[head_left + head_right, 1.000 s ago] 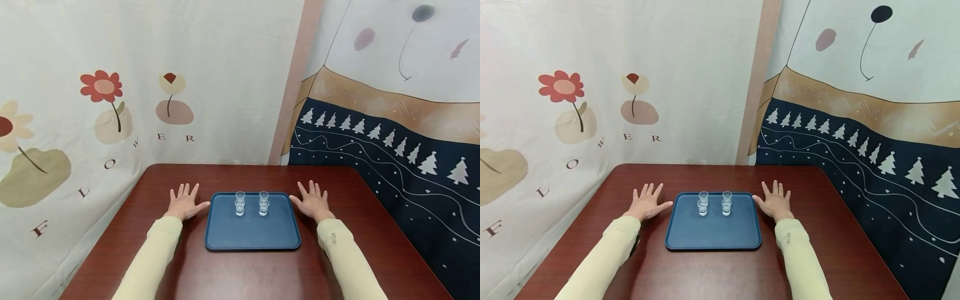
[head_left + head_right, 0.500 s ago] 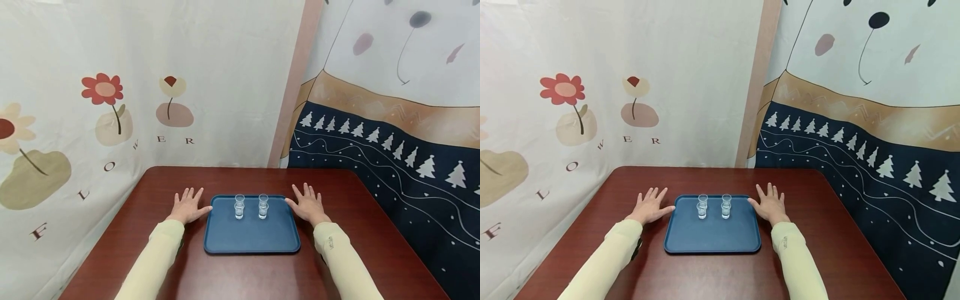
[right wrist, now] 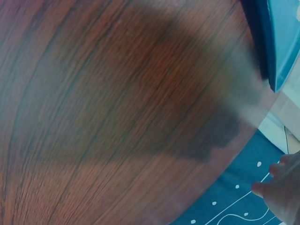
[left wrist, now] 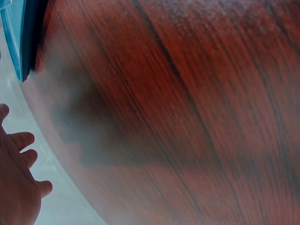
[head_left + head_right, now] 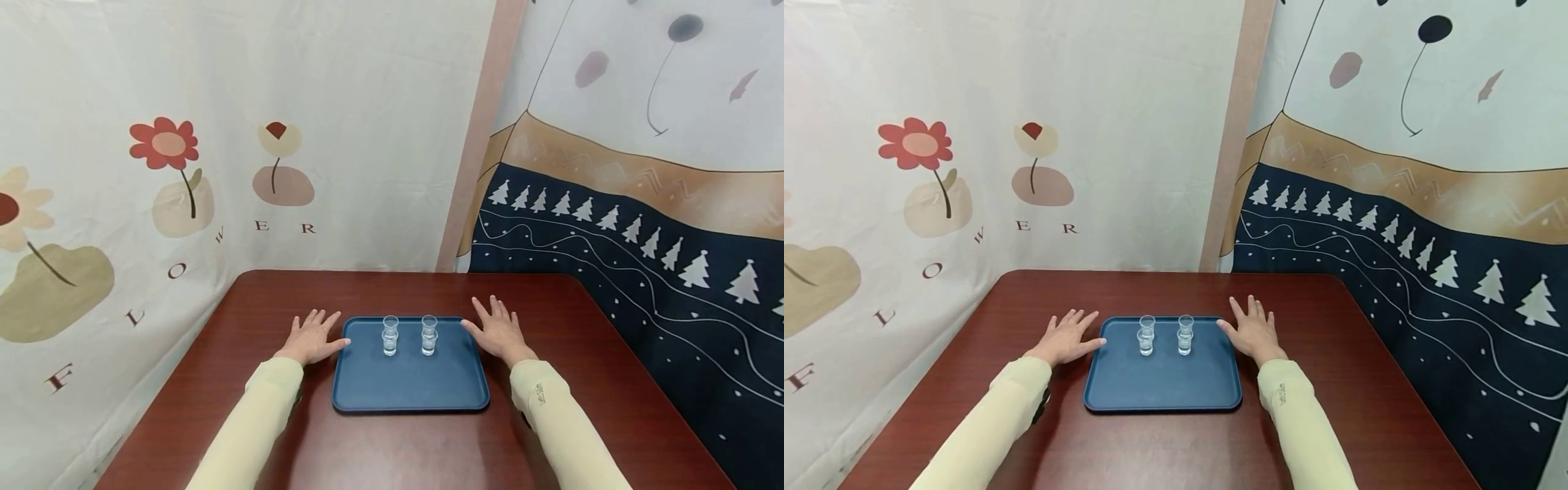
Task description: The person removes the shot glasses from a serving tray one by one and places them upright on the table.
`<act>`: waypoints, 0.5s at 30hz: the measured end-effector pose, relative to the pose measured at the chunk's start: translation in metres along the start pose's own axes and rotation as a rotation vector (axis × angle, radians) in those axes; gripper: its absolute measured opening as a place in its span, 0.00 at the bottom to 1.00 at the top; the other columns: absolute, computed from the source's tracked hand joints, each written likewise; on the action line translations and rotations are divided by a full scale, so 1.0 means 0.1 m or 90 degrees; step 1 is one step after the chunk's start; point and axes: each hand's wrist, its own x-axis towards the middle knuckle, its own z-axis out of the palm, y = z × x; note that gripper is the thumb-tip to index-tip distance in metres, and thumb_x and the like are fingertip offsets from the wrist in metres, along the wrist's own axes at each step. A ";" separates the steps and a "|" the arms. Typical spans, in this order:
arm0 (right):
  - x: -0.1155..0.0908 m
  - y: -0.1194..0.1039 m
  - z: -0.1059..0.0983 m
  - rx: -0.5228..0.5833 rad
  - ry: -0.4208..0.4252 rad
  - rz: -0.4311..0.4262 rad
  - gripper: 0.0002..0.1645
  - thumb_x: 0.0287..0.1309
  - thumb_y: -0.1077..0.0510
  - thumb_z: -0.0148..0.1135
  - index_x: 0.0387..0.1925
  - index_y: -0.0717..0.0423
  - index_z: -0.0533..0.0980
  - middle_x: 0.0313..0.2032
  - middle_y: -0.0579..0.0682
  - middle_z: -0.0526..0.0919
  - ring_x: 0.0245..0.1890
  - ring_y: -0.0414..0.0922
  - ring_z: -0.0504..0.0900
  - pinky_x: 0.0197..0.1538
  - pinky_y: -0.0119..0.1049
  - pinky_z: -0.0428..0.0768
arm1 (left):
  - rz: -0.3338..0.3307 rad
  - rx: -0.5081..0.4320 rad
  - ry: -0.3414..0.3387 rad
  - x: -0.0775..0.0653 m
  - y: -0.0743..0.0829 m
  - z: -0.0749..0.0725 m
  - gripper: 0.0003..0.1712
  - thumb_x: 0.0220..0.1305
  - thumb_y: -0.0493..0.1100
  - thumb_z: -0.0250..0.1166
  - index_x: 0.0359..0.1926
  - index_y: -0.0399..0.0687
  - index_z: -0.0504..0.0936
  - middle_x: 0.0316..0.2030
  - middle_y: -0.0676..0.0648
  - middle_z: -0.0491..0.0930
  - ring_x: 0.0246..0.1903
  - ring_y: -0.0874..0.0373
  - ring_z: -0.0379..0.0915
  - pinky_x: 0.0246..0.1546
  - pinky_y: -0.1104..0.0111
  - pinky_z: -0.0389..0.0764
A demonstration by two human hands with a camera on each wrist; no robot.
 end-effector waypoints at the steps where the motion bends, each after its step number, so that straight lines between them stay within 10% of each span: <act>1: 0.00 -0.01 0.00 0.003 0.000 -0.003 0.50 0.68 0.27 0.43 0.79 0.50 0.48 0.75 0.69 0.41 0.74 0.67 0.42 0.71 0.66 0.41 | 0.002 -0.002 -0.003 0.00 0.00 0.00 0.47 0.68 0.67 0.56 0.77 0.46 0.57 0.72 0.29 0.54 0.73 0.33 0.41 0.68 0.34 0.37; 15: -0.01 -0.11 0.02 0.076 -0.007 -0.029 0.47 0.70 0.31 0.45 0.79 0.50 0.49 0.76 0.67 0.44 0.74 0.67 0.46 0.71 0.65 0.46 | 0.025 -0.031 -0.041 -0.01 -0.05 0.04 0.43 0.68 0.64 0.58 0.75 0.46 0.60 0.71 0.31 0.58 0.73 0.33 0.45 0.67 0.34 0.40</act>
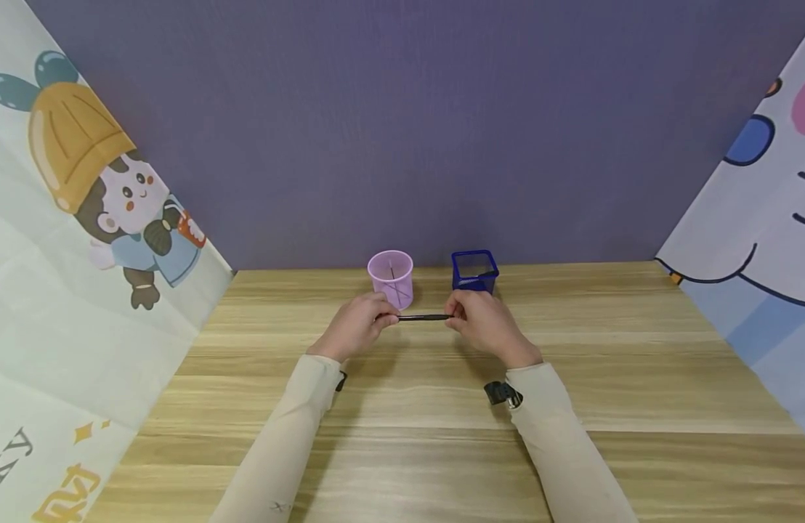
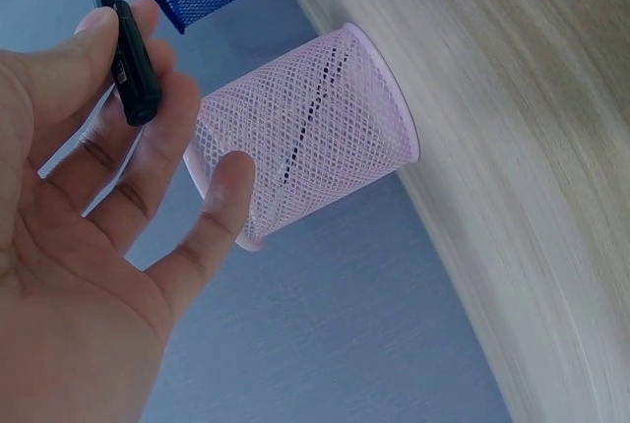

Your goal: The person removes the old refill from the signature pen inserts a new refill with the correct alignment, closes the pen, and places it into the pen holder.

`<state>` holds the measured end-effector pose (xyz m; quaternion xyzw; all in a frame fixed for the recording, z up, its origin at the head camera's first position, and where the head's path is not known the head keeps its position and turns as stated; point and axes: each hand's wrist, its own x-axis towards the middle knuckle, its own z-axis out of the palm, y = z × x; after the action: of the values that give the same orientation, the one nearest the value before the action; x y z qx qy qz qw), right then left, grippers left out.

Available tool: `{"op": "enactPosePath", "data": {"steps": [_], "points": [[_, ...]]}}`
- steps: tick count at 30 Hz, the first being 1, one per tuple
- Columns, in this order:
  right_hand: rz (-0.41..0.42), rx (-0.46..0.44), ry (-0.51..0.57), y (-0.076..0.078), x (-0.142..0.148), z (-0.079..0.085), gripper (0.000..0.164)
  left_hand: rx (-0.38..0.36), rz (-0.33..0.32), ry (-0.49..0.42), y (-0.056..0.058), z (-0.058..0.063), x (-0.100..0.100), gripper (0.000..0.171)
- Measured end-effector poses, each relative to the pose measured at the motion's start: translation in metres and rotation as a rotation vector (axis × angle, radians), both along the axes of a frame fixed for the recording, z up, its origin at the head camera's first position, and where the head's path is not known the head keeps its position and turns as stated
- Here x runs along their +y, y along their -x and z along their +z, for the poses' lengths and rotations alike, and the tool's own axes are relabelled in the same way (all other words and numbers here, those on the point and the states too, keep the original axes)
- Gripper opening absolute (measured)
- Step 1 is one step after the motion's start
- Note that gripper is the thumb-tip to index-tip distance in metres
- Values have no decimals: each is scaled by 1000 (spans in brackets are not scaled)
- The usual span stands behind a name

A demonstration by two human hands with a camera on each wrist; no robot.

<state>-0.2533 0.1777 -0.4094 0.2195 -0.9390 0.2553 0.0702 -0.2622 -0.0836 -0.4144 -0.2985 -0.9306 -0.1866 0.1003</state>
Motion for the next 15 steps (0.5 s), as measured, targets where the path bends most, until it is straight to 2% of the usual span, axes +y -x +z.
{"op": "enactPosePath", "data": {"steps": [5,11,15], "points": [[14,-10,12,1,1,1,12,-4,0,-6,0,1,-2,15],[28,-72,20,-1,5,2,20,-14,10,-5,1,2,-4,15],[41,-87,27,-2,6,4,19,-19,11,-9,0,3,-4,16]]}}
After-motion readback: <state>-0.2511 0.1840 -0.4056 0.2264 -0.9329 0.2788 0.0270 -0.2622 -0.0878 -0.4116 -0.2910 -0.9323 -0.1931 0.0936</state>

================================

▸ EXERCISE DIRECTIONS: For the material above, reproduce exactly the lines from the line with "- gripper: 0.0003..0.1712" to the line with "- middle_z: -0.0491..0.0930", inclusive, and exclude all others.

▸ RESPONSE AREA:
  - gripper: 0.0003..0.1712
  - thumb_x: 0.0220..0.1305
  - thumb_y: -0.0493..0.1100
  - thumb_z: -0.0250..0.1166
  - index_x: 0.0359..0.1926
  - index_y: -0.0399..0.0687
  - index_z: -0.0504..0.0936
  - middle_x: 0.0316..0.2030
  - middle_y: -0.0676..0.0648
  - middle_z: -0.0491..0.0930

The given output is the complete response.